AIM OF THE TASK. An exact copy of all the entries is what is needed here.

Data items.
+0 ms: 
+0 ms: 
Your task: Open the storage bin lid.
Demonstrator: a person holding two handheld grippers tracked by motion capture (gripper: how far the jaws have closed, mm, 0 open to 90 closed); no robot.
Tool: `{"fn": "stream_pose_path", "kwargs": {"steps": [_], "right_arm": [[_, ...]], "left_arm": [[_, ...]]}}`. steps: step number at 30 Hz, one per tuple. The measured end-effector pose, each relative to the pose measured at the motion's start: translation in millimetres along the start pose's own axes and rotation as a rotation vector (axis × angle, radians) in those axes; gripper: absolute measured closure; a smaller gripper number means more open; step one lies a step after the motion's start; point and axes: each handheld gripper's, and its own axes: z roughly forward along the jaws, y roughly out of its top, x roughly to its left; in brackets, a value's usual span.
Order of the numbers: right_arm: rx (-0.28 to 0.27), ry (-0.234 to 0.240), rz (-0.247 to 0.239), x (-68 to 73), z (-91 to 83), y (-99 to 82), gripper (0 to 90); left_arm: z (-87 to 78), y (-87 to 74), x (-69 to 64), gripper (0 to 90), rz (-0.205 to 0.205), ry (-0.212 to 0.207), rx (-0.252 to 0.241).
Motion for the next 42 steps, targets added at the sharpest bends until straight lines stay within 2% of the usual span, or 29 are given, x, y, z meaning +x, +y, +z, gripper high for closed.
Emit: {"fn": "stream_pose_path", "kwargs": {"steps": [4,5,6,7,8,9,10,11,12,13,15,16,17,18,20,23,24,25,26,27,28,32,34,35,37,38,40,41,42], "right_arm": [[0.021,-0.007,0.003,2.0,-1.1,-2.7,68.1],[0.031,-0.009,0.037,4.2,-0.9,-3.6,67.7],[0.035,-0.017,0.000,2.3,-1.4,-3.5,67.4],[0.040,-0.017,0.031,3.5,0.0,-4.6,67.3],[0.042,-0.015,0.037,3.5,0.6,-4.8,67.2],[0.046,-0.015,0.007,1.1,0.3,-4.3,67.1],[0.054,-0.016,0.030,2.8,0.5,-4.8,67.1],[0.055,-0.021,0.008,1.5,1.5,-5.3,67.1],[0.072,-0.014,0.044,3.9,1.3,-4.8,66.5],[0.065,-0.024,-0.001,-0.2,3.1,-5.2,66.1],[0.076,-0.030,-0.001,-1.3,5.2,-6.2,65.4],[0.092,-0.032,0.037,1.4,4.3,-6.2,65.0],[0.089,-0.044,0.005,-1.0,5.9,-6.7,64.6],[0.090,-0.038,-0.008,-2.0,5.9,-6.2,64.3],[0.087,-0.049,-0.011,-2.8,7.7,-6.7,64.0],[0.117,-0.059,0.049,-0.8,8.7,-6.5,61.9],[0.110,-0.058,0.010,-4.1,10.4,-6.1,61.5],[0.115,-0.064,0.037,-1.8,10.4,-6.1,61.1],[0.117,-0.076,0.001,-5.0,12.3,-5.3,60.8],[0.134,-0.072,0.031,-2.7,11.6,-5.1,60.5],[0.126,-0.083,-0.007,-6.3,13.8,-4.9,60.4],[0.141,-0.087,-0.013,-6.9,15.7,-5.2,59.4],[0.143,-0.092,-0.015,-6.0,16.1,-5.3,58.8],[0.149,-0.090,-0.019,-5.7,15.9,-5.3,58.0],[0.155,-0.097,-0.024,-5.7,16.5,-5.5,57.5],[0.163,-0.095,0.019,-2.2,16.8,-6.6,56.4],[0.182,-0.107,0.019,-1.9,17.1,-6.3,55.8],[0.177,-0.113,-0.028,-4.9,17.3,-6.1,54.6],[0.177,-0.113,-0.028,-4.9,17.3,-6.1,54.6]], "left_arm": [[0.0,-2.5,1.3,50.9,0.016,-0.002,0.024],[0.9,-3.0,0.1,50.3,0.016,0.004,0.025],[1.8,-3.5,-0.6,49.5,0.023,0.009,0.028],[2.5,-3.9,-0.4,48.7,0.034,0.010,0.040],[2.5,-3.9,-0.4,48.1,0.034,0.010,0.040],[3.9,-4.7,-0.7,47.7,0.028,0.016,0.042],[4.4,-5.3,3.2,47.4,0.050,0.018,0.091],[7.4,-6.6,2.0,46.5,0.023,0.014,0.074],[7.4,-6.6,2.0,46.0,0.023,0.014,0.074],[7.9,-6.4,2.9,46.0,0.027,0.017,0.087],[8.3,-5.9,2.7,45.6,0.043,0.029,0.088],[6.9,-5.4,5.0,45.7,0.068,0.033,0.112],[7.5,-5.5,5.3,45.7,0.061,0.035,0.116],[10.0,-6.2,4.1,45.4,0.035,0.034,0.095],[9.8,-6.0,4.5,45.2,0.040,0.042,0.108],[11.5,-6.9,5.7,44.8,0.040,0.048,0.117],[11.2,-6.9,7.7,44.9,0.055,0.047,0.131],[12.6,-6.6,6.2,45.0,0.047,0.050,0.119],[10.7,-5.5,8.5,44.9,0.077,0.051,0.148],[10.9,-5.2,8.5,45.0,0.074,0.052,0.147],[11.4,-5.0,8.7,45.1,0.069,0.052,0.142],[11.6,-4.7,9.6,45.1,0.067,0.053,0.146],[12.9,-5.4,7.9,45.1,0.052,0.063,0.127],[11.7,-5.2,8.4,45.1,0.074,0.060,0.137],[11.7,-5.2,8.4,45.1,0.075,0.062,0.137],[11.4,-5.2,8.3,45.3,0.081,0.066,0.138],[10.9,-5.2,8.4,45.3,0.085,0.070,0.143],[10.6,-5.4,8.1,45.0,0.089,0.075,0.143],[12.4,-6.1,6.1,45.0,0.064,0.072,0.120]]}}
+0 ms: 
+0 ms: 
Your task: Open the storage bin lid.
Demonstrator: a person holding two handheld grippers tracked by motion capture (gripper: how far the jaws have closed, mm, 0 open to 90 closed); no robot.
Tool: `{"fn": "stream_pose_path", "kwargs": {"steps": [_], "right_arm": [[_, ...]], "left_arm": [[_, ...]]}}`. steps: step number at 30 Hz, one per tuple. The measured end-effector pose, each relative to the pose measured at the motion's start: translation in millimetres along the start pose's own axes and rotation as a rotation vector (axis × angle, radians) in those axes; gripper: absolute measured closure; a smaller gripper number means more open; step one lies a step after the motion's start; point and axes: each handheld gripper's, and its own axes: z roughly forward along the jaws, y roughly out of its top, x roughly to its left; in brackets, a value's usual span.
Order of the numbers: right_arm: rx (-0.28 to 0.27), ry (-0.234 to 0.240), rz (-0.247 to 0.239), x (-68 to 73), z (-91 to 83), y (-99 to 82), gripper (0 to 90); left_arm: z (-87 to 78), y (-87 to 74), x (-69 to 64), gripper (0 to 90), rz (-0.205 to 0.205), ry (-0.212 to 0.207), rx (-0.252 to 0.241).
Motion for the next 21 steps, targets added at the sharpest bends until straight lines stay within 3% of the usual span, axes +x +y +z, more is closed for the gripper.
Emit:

RESPONSE.
+0 ms: 
+0 ms: 
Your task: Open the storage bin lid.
Demonstrator: a person holding two handheld grippers tracked by motion capture (gripper: how far the jaws have closed, mm, 0 open to 90 closed); no robot.
Tool: `{"fn": "stream_pose_path", "kwargs": {"steps": [_], "right_arm": [[_, ...]], "left_arm": [[_, ...]]}}`. steps: step number at 30 Hz, one per tuple. The measured end-effector pose, each relative to the pose measured at the motion's start: translation in millimetres along the start pose's own axes and rotation as a rotation vector (axis × angle, radians) in those axes; gripper: absolute measured closure; a smaller gripper number means more open; step one lies a step after the motion's start; point and axes: each handheld gripper's, and its own axes: z roughly forward along the jaws, y roughly out of its top, x roughly to its left; in brackets, a value's usual span.
Order of the numbers: right_arm: rx (-0.28 to 0.27), ry (-0.234 to 0.240), rz (-0.247 to 0.239), x (-68 to 73), z (-91 to 83), y (-99 to 82), gripper (0 to 90); left_arm: z (-87 to 78), y (-87 to 74), x (-69 to 64), gripper (0 to 90), rz (-0.205 to 0.205), ry (-0.212 to 0.207), rx (-0.252 to 0.241).
Motion for the next 42 steps, targets added at the sharpest bends until straight lines stay within 2% of the usual span, or 29 are given, x, y, z meaning +x, +y, +z, gripper high for closed.
Emit: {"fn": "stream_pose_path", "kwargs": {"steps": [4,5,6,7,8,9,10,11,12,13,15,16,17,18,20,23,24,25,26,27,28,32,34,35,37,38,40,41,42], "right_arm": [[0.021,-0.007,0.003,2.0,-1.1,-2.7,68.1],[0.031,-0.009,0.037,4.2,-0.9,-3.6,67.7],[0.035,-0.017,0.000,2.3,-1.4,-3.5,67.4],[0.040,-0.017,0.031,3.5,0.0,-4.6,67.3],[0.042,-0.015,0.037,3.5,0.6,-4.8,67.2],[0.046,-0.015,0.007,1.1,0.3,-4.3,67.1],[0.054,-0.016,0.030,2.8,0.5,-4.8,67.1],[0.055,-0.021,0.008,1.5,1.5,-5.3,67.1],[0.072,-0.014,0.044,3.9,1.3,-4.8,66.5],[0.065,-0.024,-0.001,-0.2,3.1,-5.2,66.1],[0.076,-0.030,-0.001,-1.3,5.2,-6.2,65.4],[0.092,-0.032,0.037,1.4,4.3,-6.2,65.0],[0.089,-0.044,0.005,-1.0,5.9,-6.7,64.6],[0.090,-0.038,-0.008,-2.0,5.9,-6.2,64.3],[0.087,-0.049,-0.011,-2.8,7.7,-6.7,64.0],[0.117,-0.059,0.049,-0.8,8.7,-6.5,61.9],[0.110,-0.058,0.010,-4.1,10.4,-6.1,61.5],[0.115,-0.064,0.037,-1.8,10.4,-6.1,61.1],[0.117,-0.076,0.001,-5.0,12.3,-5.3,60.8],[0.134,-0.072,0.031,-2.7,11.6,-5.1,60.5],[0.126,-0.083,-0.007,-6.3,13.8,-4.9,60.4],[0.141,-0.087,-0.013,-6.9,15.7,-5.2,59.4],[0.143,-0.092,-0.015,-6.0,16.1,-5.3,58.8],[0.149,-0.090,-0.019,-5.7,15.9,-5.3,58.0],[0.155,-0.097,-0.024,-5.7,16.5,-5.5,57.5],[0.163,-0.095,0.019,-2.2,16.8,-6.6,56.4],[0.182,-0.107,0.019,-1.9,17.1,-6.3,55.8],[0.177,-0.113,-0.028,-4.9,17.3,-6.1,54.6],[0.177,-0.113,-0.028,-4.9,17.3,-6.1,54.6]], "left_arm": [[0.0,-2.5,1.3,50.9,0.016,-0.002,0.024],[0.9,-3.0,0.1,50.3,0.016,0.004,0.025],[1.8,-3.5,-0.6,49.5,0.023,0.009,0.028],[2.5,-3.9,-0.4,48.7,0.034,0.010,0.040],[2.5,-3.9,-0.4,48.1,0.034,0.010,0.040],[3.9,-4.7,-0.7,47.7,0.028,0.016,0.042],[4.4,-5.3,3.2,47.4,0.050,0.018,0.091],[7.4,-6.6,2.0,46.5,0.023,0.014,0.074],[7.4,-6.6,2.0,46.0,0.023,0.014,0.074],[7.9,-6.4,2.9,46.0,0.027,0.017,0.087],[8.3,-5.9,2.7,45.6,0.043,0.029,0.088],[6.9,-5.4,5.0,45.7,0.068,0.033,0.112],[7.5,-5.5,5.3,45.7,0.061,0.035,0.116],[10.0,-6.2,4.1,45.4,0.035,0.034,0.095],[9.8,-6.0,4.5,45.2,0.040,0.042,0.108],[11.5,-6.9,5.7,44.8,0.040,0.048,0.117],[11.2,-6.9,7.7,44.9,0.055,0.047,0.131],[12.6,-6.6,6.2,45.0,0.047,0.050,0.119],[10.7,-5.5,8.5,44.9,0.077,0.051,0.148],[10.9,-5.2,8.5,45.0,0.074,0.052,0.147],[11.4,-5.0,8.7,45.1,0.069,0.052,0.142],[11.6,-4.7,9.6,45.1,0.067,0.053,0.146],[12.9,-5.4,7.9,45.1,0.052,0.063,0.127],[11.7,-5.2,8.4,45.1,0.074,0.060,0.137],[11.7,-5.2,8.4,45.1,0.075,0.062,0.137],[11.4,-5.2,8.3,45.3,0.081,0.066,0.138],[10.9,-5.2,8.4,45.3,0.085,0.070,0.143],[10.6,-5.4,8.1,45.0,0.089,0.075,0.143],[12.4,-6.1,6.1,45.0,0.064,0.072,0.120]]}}
+0 ms: 
+0 ms: 
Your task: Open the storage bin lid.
Demonstrator: a person holding two handheld grippers tracked by motion capture (gripper: how far the jaws have closed, mm, 0 open to 90 closed); no robot.
Tool: `{"fn": "stream_pose_path", "kwargs": {"steps": [_], "right_arm": [[_, ...]], "left_arm": [[_, ...]]}}`. steps: step number at 30 Hz, one per tuple. The measured end-effector pose, each relative to the pose measured at the motion's start: translation in millimetres along the start pose's own axes and rotation as a rotation vector (axis × angle, radians) in those axes; gripper: absolute measured closure; a smaller gripper number means more open; step one lies a step after the motion's start; point and axes: each handheld gripper's, and its own axes: z roughly forward along the jaws, y roughly out of its top, x roughly to its left; in brackets, a value's usual span.
Order of the numbers: right_arm: rx (-0.28 to 0.27), ry (-0.234 to 0.240), rz (-0.247 to 0.239), x (-68 to 73), z (-91 to 83), y (-99 to 82), gripper (0 to 90); left_arm: z (-87 to 78), y (-87 to 74), x (-69 to 64), gripper (0 to 90), rz (-0.205 to 0.205), ry (-0.212 to 0.207), rx (-0.252 to 0.241).
Motion for the next 21 steps, targets added at the sharpest bends until straight lines stay within 3% of the usual span, axes +x +y +z, more is closed for the gripper.
Emit:

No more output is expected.